PANTS TO POVERTYUnterwäsche ist doch etwas ganz Spezielles. Kaum etwas anderes kommt einem so nah wie das, was man drunter trägt. Umso sinniger ist es doch etwas zu tragen, was nicht nur einem selbst, sondern auch anderen ein gutes Gefühl gibt. Nein, an „Pants to share“ denke ich dabei nicht, sondern an „Pants to Poverty“. Jawohl, die „Schlüpfer gegen Armut“ sind eine Ansage, die Welt von schlechter Unterwäsche zu befreien. „Gut“ nämlich sind ist Unterwäsche aus fair gehandelter Bio-Baumwolle.
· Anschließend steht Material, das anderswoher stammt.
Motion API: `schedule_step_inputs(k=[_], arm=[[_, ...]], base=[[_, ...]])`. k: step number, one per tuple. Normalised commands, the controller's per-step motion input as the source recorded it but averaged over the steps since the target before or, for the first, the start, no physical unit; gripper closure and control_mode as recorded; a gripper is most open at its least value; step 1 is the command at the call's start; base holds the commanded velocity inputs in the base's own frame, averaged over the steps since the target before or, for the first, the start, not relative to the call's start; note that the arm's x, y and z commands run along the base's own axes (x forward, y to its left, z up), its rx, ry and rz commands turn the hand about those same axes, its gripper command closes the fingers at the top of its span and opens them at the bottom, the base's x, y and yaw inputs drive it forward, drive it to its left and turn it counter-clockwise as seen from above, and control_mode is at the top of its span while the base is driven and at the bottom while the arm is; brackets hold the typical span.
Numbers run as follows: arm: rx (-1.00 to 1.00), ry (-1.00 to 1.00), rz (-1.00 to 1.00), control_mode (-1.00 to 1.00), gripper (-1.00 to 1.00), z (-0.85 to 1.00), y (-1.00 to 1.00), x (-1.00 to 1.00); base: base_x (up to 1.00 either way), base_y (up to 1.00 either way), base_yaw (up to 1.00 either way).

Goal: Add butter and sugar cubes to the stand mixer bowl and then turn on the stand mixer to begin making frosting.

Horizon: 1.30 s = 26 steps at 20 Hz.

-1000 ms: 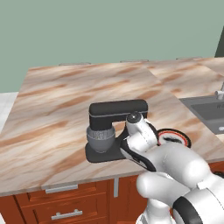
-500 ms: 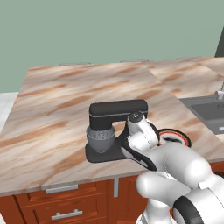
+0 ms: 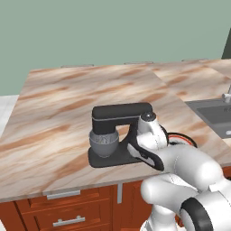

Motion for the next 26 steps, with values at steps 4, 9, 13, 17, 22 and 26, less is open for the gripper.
schedule_step_inputs(k=[4, 9, 13, 17, 22, 26], arm=[[0.09, 0.04, 0.00, -1.00, 1.00, 0.21, -0.80, 0.00], [0.10, 0.06, 0.00, -1.00, 1.00, 0.21, -0.92, 0.00], [0.07, 0.05, 0.00, -1.00, 1.00, 0.04, -0.99, -0.04], [0.04, 0.07, 0.01, -1.00, 1.00, -0.01, -0.85, -0.08], [0.07, 0.00, 0.00, -1.00, 1.00, 0.40, -0.36, -0.36], [0.05, 0.00, 0.00, -1.00, 1.00, 0.54, -0.03, -0.51]], base=[[0.00, 0.00, 0.00], [0.00, 0.00, 0.00], [0.00, 0.00, 0.00], [0.00, 0.00, 0.00], [0.00, 0.00, 0.00], [0.00, 0.00, 0.00]])
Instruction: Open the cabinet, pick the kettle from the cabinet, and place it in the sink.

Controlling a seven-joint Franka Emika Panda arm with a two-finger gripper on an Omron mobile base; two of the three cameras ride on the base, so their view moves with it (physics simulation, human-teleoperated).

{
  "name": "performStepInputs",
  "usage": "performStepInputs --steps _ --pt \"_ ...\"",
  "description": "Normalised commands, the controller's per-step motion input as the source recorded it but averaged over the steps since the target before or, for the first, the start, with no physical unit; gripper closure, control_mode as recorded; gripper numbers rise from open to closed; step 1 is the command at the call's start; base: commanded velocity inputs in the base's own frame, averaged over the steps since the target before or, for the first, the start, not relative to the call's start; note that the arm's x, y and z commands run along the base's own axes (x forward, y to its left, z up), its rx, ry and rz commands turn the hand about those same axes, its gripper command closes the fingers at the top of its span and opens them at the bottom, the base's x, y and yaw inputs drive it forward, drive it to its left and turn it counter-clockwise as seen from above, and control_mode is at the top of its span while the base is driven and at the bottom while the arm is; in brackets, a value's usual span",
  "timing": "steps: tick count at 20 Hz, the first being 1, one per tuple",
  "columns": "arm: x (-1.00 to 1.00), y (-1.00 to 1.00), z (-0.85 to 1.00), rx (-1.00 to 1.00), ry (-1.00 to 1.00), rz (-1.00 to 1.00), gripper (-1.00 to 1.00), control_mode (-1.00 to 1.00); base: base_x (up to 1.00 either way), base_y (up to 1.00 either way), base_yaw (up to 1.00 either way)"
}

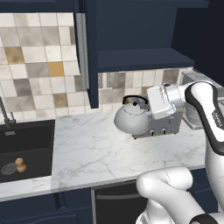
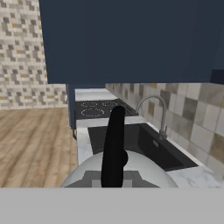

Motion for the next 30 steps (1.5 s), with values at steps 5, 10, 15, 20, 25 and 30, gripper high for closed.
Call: performStepInputs --steps 5,10,15,20,25,30 --pt "0.00 0.00 0.00 0.00 0.00 0.00 1.00 1.00 0.00 0.00 0.00" --pt "0.00 0.00 0.00 0.00 0.00 0.00 1.00 1.00 -0.02 0.00 0.00" --pt "0.00 0.00 0.00 0.00 0.00 0.00 1.00 1.00 -0.35 -0.02 0.00" --pt "0.00 0.00 0.00 0.00 0.00 0.00 1.00 1.00 -0.57 -0.01 0.00" --pt "0.00 0.00 0.00 0.00 0.00 0.00 1.00 1.00 -0.59 0.00 0.00" --pt "0.00 0.00 0.00 0.00 0.00 0.00 1.00 1.00 -0.55 0.03 -0.01"
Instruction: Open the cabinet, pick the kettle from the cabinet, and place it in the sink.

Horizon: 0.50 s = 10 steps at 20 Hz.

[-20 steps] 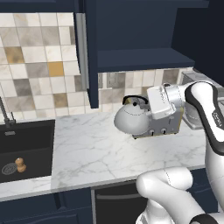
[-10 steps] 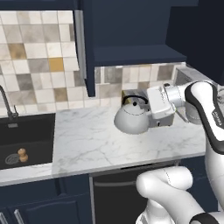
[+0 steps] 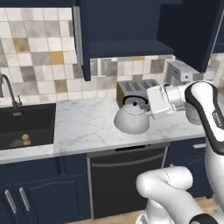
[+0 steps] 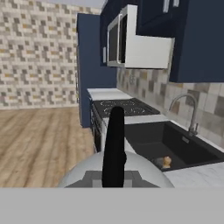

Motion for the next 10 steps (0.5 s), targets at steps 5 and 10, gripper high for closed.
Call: performStepInputs --steps 5,10 --pt "0.00 0.00 0.00 0.00 0.00 0.00 1.00 1.00 -0.47 0.44 -0.01" --pt "0.00 0.00 0.00 0.00 0.00 0.00 1.00 1.00 -0.38 0.60 0.00"
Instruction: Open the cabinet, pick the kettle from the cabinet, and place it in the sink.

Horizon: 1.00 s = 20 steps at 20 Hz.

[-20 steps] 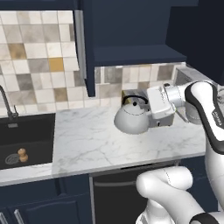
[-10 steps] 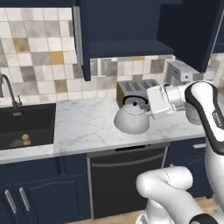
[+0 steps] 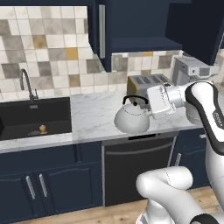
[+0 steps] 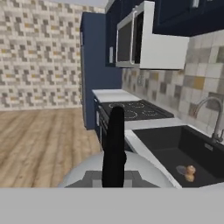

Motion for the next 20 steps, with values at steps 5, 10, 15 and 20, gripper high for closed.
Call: performStepInputs --steps 5,10,15,20 --pt "0.00 0.00 0.00 0.00 0.00 0.00 1.00 1.00 -0.33 0.62 0.00" --pt "0.00 0.00 0.00 0.00 0.00 0.00 1.00 1.00 -0.26 0.66 0.00" --pt "0.00 0.00 0.00 0.00 0.00 0.00 1.00 1.00 -0.20 0.67 0.00" --pt "0.00 0.00 0.00 0.00 0.00 0.00 1.00 1.00 -0.08 0.69 -0.03"
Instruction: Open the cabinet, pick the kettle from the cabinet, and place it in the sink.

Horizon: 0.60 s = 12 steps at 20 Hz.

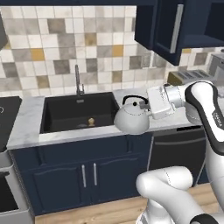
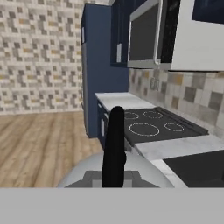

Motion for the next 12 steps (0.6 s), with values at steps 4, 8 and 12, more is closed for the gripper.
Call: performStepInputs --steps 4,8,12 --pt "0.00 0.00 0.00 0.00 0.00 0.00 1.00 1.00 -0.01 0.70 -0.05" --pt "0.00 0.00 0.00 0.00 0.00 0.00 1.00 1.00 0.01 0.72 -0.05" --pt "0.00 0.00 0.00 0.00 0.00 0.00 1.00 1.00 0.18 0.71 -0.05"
Pants to Poverty sind „ethisch korrekt vom Korn bis zur Kimme“. Das Brand arbeitet mit rund 7.000 Farmern aus Indien zusammen, die ihre eigene Organisation besitzen und leiten. Der Mehrerlös aus dem fairen Handel fließt zudem in Sozialprojekte wie Schulen, Gemeinschaftsräume, Werkzeug, Brunnen und Apotheken.
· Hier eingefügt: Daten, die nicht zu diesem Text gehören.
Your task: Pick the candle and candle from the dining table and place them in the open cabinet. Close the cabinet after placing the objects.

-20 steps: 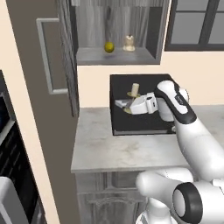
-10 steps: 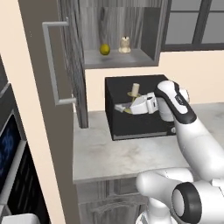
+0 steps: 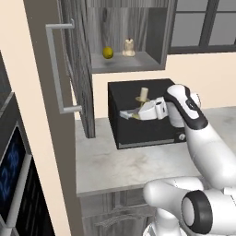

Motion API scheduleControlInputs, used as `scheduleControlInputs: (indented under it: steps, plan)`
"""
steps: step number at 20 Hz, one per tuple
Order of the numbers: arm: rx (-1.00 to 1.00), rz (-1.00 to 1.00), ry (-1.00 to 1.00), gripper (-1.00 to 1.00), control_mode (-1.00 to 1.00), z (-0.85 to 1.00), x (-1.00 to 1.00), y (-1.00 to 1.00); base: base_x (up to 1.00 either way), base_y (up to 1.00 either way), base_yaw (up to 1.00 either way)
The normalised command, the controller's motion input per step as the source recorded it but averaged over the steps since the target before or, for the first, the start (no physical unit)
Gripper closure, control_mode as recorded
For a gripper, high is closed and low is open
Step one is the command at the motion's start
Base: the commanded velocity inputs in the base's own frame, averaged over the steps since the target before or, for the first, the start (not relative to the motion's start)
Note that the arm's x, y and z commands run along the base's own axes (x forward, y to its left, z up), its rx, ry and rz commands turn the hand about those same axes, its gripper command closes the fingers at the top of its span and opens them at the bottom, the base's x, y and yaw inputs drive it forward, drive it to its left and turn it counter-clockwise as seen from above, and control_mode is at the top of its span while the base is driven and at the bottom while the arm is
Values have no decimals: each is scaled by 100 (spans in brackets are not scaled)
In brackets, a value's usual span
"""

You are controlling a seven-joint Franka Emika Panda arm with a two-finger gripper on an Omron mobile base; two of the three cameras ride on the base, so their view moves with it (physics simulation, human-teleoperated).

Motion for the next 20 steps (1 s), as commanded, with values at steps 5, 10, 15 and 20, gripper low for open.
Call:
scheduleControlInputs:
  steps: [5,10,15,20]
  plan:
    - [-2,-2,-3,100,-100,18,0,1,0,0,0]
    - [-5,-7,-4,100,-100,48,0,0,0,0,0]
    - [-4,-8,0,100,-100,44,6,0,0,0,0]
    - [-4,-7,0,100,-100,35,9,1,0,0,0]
Darüber hinaus initiiert das Brand allerlei verrückte Aktionen, um Aufmerksamkeit zu erregen. So hält Pants to Poverty derzeit den Guiness Rekord im „Pants-Flash“: Am 13. November 2008 trafen sich 116 Leute im Londoner Bahnhof St. Pancras, nur mit ihren Pants to Poverty bekleidet und das wird sicher nicht die letzte Aktion des britischen Brands sein.